End-User Associations

End-user associations exist for practically every model in the gas turbine world. For instance, the Alstom-11N population has their own meeting, the GE-7E people meet every year, and every military helicopter engine has its own CIP (component improvement program) meeting. One needs to find one’s own crowd and stay abreast of their global community’s problems.

The paradigm “You get what you negotiate” is true with overhaul contracts as much as anything else. When the contracts cross international boundaries, this may be even more accurate. Increasingly, customers need to investigate contract term options with the worldwide client base of their particular original equipment manufacturer.

Overhaul contracts are negotiated on a variety of bases. The end user must pick what best befits its application. Power by the hour is one of the most common bases for contracts.

Others specify hot section overhaul only, with everything else on an as-needed basis. The term used by some for this kind of contract is hot gas path inspection protection plan. A monthly charge applies per machine.

Some power producers turn over overhaul and repair entirely to the OEM or an OEM company.

The end user’s aim ought to be to get the best cost per fired hour. The end users with sufficient experience with repair and overhaul achieve this with a combination of OEM-bought parts and maintenance, independent repair vendor-bought parts and maintenance, some maintenance from in-house end-user staff, and constant experience comparisons with other end users in the business via end-user associations.

Two of the most valuable items on which end users can compare notes are independent contractors and spare parts price/power by the hour price variations.

The Independent Contractor Factor

End-user associations force OEMs to accommodate machinery owner priorities and preferences by sheer weight of numbers. Another powerful and growing asset in the quest to reduce overhaul costs is the independent overhaul contractor workforce.

Frequently, the main executives at independent overhaul contractors are ex-OEM employees who may have designed or pioneered the technology they now are “going independent on.” Such contractors have an edge over others with “reverse engineering,” the term used to describe working out the steps in the manufacture of a component just by having one physically to work with, without benefit of the OEM’s drawings or designs.
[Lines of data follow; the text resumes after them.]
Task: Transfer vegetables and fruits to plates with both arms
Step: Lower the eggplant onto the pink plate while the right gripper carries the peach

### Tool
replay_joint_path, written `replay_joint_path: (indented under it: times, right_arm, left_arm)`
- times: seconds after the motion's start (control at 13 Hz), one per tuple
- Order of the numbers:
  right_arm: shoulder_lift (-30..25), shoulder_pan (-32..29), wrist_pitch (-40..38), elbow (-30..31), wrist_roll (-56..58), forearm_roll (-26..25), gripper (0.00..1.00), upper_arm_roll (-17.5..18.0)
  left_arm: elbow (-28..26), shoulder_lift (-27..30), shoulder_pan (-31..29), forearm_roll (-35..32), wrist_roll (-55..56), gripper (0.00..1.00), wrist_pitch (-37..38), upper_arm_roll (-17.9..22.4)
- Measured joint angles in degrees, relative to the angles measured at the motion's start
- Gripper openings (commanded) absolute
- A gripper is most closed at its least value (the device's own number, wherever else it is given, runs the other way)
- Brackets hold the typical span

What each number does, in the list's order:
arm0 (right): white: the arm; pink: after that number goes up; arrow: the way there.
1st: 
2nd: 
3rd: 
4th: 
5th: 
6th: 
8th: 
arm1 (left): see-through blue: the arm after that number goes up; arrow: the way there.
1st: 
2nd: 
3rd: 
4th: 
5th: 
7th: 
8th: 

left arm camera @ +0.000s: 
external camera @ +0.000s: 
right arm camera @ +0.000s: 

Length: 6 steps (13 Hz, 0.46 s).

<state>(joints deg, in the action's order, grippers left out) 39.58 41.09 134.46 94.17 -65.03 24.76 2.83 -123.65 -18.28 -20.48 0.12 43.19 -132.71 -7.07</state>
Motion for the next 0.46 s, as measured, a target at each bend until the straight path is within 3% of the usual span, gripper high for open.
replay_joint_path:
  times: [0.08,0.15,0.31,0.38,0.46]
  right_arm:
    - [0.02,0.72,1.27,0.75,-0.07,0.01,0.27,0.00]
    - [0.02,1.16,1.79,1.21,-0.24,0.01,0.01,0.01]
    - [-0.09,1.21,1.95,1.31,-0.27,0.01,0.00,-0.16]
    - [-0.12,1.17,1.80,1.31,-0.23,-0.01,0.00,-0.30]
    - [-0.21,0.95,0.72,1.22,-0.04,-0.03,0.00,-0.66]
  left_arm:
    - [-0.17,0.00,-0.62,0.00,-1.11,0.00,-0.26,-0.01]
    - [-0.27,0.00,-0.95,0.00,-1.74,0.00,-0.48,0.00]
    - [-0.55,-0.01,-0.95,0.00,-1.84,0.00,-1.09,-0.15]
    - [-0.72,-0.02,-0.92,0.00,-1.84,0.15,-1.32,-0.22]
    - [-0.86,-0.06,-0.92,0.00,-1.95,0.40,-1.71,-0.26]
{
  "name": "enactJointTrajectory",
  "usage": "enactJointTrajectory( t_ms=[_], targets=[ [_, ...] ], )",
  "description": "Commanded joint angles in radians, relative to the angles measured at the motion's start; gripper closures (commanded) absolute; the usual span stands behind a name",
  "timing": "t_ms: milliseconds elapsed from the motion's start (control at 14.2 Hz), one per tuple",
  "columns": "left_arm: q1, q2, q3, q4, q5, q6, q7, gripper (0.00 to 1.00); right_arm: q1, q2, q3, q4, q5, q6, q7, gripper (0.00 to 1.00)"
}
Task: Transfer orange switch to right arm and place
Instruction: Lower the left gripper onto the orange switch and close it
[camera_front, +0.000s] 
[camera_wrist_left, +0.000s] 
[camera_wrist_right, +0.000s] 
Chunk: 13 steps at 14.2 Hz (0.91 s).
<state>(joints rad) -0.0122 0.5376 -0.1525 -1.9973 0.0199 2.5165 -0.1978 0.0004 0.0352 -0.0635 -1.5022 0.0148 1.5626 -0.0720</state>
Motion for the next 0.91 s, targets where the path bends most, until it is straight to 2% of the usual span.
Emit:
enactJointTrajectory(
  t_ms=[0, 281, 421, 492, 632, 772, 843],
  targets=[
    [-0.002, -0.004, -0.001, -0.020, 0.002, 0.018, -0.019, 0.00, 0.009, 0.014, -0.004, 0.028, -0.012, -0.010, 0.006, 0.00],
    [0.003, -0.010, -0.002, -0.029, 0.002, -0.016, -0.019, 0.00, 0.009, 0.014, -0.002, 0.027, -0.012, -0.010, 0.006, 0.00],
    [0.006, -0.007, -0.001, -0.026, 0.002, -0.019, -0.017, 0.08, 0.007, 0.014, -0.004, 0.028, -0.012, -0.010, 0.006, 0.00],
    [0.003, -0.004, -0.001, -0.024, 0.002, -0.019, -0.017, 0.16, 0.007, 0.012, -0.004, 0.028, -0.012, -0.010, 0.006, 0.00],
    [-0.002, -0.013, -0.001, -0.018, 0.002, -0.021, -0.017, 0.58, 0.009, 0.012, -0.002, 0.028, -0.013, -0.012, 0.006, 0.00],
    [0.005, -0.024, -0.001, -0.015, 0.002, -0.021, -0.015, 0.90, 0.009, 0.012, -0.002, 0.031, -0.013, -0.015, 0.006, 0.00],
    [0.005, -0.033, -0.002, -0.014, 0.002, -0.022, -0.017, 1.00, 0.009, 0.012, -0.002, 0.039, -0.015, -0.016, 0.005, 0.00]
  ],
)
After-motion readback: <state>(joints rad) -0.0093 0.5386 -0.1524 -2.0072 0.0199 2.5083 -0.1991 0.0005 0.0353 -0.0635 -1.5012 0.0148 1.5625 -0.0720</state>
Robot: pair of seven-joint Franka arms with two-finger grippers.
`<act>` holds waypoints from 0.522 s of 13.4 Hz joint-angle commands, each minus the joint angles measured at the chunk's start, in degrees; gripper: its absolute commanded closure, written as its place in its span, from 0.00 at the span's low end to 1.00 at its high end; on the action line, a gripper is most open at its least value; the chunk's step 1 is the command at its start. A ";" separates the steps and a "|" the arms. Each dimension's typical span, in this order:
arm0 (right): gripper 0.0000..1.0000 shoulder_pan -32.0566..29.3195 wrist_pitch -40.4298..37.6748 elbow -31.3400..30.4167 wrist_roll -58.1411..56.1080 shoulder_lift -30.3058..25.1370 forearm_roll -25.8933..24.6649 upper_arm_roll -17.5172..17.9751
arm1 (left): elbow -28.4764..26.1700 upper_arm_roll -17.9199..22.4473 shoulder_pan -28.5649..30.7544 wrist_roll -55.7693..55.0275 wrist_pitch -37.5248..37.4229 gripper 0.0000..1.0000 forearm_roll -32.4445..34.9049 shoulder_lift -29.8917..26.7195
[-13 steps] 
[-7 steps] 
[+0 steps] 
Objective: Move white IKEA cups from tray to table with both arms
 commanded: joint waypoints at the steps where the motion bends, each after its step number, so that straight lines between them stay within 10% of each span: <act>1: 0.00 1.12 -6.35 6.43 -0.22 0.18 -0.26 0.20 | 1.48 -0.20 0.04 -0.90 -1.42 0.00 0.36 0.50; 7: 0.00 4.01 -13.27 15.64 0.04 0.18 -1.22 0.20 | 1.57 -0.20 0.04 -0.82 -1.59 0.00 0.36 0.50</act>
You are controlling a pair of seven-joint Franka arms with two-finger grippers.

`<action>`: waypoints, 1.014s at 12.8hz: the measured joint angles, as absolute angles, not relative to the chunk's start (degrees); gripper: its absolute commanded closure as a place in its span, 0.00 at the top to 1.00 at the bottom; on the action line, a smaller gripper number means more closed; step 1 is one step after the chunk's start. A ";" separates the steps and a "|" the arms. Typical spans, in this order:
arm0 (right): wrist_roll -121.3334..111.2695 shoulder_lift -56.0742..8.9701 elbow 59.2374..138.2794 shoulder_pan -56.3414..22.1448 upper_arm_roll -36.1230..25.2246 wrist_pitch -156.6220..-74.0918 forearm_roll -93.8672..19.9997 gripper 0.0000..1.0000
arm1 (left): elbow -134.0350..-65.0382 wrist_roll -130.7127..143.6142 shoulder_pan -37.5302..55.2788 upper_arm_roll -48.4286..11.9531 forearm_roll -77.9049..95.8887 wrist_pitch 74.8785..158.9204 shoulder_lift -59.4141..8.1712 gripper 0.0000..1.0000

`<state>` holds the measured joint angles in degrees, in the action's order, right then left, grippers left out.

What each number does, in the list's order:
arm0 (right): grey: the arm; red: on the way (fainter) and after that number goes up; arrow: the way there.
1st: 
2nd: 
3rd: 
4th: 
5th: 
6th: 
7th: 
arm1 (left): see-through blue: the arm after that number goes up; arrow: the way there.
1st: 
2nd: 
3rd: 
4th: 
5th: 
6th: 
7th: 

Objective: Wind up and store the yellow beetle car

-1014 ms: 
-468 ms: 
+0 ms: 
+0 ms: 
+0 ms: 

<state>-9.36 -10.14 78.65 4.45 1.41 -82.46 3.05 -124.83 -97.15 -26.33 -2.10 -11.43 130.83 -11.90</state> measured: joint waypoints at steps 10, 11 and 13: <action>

Some such contractors will also confidently tackle “re-engineering,” which is actually engineering the manufacture of a component again. Metallurgy, heat treatment, coatings, and so forth may differ from the original in a re-engineered component. Typically, a component is re-engineered to save money, improve its operation or life, or all of these. It requires extreme engineering competence and confidence to do this. It also requires considerable technical competence on the part of the end user to assess such a contractor’s ability to match its claims. When it can, however, the end user stands to save a great deal of money. Therefore, as lost revenue is always a source of ire to the OEM, a further bargaining asset for the end user is available.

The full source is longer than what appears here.